Give back an exact copy of the entries beneath, minus the pictures.

==== MATERIALS PROVIDED

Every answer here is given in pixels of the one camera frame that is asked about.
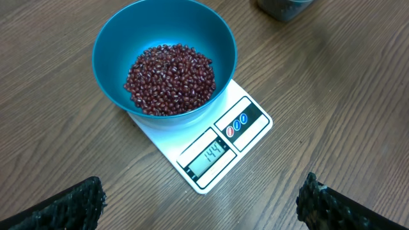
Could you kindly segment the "clear plastic bean container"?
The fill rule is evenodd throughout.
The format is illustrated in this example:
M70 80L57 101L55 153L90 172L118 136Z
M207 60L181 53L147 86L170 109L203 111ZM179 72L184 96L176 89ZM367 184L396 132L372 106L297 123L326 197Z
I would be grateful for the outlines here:
M282 22L299 15L314 0L257 0L258 6L269 16Z

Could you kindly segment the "white digital kitchen scale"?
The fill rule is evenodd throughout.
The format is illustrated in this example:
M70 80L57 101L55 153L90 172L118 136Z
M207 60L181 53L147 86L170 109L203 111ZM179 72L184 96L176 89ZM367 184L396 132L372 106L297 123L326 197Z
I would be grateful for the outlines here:
M273 127L272 118L233 80L198 116L130 117L198 194L211 191Z

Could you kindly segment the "teal blue bowl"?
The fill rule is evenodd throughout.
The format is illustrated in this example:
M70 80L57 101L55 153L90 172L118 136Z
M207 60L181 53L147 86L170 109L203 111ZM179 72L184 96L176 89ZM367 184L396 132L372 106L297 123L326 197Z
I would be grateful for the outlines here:
M216 89L201 107L157 119L171 122L200 116L223 94L233 78L238 51L226 21L197 1L138 1L114 14L100 30L93 47L92 67L99 88L124 111L150 119L131 101L131 94L123 85L129 69L144 50L178 43L193 47L212 60Z

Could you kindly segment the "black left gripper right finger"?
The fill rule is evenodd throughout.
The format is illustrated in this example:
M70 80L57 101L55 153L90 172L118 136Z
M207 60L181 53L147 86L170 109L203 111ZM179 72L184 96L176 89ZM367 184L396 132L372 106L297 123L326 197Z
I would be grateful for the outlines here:
M320 183L310 172L299 190L297 217L315 230L408 230Z

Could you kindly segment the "red beans in bowl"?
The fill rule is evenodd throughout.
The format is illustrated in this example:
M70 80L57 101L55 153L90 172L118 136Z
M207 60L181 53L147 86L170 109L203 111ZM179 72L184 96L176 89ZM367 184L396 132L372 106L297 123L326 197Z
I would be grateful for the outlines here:
M131 66L123 87L135 106L150 116L193 111L217 89L212 60L180 43L146 49Z

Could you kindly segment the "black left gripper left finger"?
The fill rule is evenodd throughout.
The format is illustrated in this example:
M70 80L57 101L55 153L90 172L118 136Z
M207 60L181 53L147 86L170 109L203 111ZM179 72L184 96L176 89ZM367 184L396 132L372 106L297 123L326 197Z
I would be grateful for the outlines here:
M1 221L7 230L95 230L104 212L106 194L97 176Z

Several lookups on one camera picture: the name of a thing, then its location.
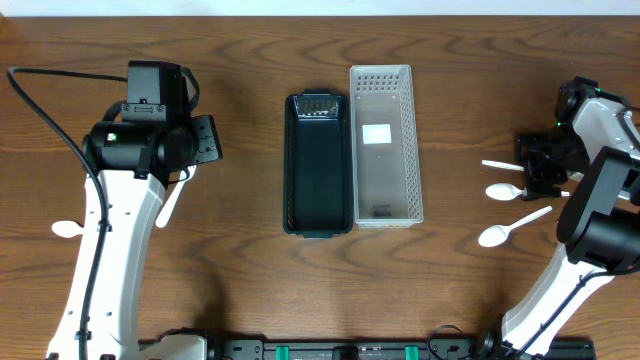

========

COMPLETED EXERCISE>
Every answer here is given in pixels of the one camera frame that is asked about.
Could you kindly segment the "clear plastic bean container"?
The fill rule is evenodd throughout.
The format is illustrated in this example:
M70 80L57 101L55 153L90 172L118 136Z
M207 60L181 53L147 86L170 109L203 111ZM179 72L184 96L176 89ZM367 184L396 132L372 106L297 123L326 197Z
I would be grateful for the outlines here:
M282 22L299 15L314 0L257 0L258 6L269 16Z

Could you kindly segment the "white digital kitchen scale"?
The fill rule is evenodd throughout.
The format is illustrated in this example:
M70 80L57 101L55 153L90 172L118 136Z
M207 60L181 53L147 86L170 109L203 111ZM179 72L184 96L176 89ZM367 184L396 132L372 106L297 123L326 197Z
I would be grateful for the outlines here:
M273 127L272 118L233 80L198 116L130 117L198 194L211 191Z

Could you kindly segment the "teal blue bowl"?
The fill rule is evenodd throughout.
The format is illustrated in this example:
M70 80L57 101L55 153L90 172L118 136Z
M207 60L181 53L147 86L170 109L203 111ZM179 72L184 96L176 89ZM367 184L396 132L372 106L297 123L326 197Z
I would be grateful for the outlines here:
M216 89L201 107L157 119L171 122L200 116L223 94L233 78L238 51L226 21L197 1L138 1L114 14L100 30L93 47L92 67L99 88L124 111L150 119L131 101L131 94L123 85L129 69L144 50L178 43L193 47L212 60Z

Could you kindly segment the "black left gripper right finger"?
The fill rule is evenodd throughout.
The format is illustrated in this example:
M70 80L57 101L55 153L90 172L118 136Z
M207 60L181 53L147 86L170 109L203 111ZM179 72L184 96L176 89ZM367 184L396 132L372 106L297 123L326 197Z
I would be grateful for the outlines here:
M320 183L310 172L299 190L297 217L315 230L408 230Z

Could you kindly segment the "red beans in bowl"?
The fill rule is evenodd throughout.
The format is illustrated in this example:
M70 80L57 101L55 153L90 172L118 136Z
M207 60L181 53L147 86L170 109L203 111ZM179 72L184 96L176 89ZM367 184L396 132L372 106L297 123L326 197Z
I would be grateful for the outlines here:
M131 66L123 87L135 106L150 116L193 111L217 89L212 60L180 43L146 49Z

Could you kindly segment the "black left gripper left finger"?
The fill rule is evenodd throughout.
The format is illustrated in this example:
M70 80L57 101L55 153L90 172L118 136Z
M207 60L181 53L147 86L170 109L203 111ZM179 72L184 96L176 89ZM367 184L396 132L372 106L297 123L326 197Z
I would be grateful for the outlines here:
M1 221L7 230L95 230L104 212L106 194L97 176Z

Several lookups on one camera picture: the name of a thing, then its location.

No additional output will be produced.